Items listed in a dataset:
[Start of section]

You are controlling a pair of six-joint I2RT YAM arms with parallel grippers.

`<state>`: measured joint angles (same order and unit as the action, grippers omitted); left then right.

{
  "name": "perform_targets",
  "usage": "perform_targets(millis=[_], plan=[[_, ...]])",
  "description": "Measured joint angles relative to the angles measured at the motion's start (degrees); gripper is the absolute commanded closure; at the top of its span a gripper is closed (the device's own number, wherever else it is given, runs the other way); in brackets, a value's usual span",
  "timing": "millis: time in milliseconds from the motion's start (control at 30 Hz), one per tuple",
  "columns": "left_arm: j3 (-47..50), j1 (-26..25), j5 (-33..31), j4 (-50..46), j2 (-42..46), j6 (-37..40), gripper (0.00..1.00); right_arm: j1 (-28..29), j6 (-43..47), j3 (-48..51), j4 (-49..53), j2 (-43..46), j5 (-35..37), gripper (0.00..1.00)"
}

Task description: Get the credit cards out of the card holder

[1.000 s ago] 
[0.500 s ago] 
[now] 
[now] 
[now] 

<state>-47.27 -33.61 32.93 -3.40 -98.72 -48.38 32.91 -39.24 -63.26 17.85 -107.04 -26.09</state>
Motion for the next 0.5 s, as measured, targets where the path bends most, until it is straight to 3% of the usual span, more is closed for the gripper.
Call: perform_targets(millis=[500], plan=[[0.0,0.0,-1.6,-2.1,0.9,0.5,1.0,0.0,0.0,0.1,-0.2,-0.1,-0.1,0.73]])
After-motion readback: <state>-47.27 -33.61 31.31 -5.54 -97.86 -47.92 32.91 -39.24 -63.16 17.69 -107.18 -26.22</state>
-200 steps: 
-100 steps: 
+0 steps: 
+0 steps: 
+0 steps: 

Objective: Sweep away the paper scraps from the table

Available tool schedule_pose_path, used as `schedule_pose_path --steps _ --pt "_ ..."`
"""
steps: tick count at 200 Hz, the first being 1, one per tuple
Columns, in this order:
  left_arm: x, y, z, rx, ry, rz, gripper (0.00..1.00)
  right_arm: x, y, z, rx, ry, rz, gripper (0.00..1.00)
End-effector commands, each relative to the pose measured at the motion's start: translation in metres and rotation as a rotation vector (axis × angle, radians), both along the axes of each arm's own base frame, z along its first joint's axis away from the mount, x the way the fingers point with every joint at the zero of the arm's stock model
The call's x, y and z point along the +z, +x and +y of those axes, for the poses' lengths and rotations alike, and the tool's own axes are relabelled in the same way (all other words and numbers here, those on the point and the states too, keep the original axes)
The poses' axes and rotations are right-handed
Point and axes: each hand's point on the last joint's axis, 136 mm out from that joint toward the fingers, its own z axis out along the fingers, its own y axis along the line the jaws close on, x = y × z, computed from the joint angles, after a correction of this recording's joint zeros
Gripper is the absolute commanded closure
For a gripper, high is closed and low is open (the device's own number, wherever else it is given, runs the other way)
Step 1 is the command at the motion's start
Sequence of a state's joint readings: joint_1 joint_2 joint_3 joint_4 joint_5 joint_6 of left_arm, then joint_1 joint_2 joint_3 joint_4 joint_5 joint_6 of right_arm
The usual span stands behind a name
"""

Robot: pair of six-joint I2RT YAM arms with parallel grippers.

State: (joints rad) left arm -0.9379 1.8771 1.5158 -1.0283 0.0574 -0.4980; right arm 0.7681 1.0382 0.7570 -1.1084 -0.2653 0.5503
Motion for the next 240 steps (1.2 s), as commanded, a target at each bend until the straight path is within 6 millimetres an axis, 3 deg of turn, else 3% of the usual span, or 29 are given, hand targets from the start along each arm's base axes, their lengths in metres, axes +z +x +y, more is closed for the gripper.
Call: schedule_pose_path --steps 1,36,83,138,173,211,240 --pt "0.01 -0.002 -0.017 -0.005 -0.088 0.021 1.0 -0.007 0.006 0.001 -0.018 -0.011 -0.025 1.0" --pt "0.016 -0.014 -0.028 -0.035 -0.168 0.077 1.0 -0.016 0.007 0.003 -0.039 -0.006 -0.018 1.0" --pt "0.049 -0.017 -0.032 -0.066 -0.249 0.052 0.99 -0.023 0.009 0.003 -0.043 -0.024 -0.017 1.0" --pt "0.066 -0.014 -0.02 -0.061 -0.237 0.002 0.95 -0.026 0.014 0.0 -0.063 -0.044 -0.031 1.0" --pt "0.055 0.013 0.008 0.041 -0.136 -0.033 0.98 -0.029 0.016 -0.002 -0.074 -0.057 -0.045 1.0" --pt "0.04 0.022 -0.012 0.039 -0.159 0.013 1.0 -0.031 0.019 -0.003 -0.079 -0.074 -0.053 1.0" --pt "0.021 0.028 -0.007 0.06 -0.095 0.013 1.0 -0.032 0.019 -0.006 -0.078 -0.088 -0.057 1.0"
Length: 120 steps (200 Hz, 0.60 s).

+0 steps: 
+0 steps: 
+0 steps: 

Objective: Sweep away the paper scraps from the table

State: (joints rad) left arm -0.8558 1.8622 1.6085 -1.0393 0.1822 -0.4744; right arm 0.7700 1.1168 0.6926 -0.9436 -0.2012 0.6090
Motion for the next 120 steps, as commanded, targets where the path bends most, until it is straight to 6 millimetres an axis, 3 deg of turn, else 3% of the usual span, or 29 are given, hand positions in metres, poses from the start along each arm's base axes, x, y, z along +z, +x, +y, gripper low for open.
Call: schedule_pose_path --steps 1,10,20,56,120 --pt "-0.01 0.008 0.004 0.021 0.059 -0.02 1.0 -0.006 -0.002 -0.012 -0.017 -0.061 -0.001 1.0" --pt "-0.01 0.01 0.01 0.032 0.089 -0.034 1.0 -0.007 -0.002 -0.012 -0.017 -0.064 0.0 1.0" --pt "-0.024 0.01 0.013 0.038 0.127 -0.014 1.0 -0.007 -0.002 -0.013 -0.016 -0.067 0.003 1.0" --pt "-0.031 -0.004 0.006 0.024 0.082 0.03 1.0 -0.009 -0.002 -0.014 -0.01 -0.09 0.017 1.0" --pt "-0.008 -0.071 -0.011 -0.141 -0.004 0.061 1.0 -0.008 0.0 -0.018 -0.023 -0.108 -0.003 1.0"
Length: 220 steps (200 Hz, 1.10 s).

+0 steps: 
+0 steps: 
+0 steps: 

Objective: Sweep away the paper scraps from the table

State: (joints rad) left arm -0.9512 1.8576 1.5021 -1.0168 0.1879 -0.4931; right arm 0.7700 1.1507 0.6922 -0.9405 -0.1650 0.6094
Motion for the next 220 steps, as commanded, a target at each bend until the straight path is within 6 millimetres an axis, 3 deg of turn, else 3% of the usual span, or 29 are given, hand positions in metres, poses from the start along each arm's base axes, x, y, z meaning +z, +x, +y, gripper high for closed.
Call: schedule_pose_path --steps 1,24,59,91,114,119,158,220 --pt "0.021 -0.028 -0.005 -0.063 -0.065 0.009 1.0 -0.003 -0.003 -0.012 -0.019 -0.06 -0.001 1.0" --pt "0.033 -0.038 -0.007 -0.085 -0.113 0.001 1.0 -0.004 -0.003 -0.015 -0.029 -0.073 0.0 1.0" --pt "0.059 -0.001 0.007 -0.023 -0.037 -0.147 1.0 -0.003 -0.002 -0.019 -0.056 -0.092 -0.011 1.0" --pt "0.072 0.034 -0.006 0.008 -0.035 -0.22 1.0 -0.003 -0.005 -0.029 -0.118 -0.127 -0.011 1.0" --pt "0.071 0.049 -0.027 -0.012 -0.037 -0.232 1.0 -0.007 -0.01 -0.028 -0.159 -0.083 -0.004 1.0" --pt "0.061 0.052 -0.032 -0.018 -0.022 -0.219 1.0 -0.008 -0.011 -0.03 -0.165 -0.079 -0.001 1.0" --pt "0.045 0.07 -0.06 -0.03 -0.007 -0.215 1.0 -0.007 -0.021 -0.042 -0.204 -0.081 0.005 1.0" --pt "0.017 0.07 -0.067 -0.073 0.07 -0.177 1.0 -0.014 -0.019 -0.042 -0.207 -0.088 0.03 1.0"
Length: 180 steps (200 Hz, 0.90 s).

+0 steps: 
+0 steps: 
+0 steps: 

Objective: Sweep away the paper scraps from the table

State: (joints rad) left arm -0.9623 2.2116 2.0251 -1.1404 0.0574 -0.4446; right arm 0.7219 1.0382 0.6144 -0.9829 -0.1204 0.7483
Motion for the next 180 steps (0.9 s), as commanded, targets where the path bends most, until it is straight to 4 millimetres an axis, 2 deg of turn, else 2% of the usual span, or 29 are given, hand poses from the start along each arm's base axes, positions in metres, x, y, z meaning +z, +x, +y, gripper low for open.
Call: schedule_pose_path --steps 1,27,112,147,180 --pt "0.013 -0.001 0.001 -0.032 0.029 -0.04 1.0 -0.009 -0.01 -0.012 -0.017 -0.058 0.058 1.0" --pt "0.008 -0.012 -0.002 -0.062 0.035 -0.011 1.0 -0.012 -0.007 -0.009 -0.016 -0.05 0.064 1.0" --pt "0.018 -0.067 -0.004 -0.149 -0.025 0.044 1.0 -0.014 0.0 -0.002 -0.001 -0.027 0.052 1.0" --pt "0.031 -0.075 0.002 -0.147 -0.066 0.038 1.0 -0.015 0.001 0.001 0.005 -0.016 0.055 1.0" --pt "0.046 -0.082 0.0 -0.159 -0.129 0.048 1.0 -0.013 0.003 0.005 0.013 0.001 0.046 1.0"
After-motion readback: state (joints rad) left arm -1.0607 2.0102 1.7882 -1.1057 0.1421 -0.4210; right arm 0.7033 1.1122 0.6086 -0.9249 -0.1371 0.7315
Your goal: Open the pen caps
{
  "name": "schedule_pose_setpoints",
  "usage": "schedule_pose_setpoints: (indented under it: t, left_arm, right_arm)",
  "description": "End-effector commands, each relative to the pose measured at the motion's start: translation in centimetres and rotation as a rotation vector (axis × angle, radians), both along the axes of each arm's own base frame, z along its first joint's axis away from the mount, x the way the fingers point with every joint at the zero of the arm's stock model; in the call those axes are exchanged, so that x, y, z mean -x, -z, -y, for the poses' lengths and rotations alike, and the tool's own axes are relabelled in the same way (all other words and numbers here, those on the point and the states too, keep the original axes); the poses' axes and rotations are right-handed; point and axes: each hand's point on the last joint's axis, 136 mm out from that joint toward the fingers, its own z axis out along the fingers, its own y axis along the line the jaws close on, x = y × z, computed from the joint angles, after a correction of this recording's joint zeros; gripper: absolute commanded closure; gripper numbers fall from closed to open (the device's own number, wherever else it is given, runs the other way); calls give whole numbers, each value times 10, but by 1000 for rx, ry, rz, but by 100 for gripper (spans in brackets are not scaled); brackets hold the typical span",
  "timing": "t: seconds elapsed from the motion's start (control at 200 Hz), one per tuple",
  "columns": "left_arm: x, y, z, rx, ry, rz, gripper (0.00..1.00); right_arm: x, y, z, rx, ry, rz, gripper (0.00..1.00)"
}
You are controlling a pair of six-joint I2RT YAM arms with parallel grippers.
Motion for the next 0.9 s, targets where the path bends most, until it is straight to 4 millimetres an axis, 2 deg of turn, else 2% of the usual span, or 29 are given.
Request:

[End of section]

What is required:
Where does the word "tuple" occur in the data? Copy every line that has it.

Result of this exercise:
  "timing": "millis: time in milliseconds from the motion's start (control at 30 Hz), one per tuple",
steps: tick count at 200 Hz, the first being 1, one per tuple
  "timing": "t: seconds elapsed from the motion's start (control at 200 Hz), one per tuple",

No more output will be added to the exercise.